* [Exercise aim]: Tally every line in the data that has the word "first" and report only the total.

* [Stored data]:
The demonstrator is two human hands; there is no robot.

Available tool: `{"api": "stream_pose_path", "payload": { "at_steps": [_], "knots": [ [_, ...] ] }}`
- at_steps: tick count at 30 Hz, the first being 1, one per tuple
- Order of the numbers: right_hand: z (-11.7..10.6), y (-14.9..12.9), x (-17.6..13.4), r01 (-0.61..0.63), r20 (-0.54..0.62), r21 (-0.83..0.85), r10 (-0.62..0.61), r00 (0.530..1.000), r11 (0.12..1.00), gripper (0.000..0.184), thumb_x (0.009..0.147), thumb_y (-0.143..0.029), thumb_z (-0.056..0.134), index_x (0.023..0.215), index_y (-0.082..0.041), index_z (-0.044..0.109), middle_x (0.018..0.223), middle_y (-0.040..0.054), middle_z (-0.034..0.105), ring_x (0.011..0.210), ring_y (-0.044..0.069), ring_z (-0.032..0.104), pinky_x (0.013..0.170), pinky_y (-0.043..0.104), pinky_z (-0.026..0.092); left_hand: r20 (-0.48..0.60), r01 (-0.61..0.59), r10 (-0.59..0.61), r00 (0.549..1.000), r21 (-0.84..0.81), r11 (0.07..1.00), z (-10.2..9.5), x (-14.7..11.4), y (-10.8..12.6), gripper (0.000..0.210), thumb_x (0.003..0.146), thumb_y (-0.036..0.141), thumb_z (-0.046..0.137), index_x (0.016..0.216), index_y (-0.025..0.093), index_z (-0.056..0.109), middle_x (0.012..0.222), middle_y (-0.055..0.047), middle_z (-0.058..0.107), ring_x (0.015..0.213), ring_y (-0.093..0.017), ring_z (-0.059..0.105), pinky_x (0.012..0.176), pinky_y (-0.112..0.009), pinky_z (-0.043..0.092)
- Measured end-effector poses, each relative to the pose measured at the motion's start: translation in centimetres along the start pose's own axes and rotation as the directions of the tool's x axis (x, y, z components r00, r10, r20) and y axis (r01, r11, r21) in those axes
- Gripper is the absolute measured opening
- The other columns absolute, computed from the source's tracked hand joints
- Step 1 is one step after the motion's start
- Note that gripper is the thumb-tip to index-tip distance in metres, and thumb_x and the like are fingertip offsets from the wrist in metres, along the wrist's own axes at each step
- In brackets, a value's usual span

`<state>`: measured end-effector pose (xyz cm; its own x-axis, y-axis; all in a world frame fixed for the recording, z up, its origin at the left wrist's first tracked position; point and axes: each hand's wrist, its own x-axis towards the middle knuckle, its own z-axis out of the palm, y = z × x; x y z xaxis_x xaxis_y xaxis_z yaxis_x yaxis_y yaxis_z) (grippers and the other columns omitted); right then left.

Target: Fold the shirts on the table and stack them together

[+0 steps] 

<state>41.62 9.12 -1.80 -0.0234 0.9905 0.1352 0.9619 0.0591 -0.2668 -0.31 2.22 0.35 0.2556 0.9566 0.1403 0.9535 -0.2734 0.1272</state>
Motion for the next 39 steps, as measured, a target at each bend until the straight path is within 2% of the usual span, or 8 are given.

* [Answer to this task]: 2